■ **Goal of the exercise**: Go through the entries below and say how many lines contain the string "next"; write only that number.
*** Study material Section Begins ***
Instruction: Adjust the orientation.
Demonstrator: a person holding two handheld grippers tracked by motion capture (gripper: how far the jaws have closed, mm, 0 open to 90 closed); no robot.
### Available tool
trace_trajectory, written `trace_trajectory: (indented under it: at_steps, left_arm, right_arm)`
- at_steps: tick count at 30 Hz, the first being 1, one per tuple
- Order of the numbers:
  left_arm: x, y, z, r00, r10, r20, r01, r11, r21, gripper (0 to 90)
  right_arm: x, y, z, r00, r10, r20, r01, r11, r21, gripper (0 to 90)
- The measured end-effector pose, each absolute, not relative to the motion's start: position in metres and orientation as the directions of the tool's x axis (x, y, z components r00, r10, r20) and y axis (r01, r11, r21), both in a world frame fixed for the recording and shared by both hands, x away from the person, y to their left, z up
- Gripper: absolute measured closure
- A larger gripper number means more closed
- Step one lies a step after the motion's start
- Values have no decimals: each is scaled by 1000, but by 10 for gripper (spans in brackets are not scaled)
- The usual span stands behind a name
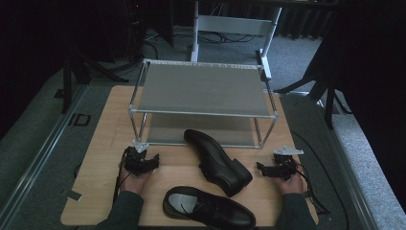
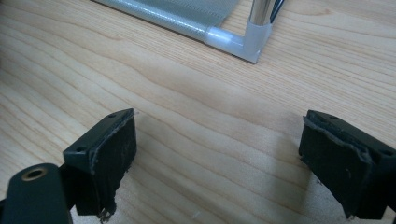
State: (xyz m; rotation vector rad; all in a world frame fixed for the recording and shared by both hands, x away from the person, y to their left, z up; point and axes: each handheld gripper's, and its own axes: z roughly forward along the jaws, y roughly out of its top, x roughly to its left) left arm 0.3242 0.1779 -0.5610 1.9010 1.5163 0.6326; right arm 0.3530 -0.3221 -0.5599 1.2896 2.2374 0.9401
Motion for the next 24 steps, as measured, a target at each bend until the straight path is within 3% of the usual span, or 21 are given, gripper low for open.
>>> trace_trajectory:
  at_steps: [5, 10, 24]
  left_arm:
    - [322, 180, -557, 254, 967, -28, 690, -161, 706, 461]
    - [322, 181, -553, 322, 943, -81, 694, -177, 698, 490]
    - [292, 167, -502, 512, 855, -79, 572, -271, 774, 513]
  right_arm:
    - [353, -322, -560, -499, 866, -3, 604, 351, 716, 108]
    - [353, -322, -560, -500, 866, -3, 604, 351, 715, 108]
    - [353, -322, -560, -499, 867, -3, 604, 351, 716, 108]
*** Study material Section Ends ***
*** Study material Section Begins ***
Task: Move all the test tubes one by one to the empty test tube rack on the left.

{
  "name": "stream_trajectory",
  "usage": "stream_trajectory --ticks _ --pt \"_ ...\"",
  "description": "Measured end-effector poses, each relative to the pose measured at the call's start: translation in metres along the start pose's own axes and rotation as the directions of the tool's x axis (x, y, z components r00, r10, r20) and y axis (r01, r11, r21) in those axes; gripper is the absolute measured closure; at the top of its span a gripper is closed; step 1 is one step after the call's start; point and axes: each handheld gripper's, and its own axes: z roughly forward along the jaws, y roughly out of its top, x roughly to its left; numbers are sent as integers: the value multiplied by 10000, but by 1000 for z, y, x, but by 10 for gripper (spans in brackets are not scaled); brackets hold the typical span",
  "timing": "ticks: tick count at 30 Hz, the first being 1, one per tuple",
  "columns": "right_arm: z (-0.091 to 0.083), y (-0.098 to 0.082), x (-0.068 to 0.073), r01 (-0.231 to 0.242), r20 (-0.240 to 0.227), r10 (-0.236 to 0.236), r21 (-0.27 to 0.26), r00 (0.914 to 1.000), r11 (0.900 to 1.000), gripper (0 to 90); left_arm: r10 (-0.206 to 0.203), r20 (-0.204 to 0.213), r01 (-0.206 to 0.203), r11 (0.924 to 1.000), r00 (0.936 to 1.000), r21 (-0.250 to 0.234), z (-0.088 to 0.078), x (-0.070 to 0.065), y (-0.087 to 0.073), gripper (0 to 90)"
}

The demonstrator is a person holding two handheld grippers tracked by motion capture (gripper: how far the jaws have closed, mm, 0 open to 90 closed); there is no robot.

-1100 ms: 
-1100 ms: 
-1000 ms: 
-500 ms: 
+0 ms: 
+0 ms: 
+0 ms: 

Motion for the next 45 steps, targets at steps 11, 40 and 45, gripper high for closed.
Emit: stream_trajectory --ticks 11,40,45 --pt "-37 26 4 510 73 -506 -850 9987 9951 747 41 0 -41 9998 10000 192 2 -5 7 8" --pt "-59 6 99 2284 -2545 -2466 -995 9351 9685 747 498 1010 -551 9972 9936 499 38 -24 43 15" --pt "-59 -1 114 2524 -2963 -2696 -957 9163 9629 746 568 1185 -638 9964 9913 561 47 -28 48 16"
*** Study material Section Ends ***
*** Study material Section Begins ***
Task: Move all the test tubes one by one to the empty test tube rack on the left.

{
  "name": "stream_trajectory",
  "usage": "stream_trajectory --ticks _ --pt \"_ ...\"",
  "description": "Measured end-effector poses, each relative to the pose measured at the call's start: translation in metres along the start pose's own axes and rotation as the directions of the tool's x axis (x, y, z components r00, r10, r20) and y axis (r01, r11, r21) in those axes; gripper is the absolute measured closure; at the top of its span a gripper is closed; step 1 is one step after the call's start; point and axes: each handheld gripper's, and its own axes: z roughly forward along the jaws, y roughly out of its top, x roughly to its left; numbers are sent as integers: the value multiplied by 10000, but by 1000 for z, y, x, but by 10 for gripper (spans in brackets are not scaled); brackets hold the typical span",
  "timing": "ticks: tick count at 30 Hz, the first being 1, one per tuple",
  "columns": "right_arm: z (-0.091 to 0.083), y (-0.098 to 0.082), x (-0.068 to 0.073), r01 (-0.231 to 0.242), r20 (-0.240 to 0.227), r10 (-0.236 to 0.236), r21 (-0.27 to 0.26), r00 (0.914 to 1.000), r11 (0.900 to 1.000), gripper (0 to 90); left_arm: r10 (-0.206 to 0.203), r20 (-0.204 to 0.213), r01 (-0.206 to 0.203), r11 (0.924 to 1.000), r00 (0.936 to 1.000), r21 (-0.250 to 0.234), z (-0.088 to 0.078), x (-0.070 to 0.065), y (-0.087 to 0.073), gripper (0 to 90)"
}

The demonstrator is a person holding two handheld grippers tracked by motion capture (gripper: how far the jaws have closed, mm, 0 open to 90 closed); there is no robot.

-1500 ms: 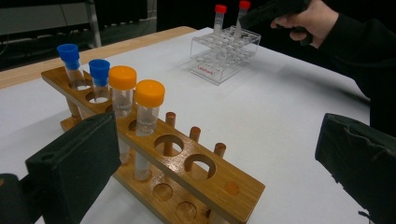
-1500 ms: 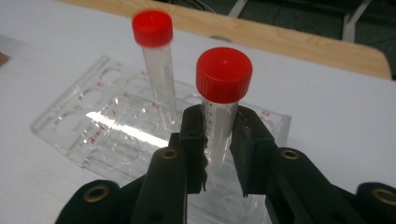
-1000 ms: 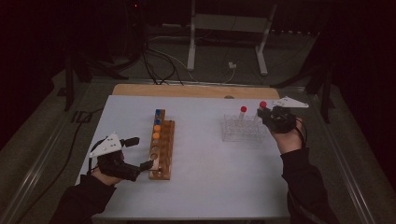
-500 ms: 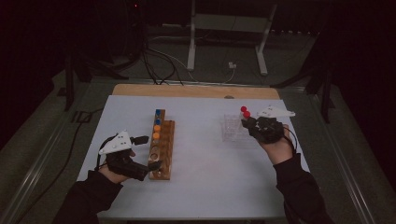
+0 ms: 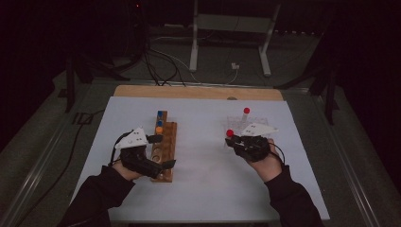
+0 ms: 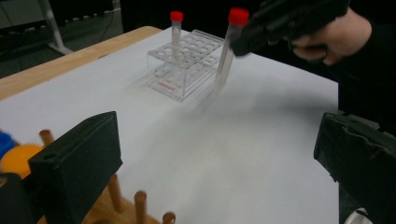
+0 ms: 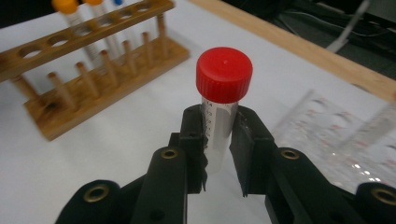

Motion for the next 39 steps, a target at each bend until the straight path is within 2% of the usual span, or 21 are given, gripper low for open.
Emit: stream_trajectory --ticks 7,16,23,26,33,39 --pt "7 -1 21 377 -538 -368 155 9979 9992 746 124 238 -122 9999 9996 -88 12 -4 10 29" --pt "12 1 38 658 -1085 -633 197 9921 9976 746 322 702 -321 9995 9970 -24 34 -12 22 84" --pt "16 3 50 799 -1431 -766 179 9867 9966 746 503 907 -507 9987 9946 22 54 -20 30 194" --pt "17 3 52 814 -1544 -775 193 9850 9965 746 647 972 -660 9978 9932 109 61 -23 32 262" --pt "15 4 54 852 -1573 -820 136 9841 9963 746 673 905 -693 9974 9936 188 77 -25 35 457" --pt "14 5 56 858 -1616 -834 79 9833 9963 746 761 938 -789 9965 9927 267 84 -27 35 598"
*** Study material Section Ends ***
■ **Your solution**: 3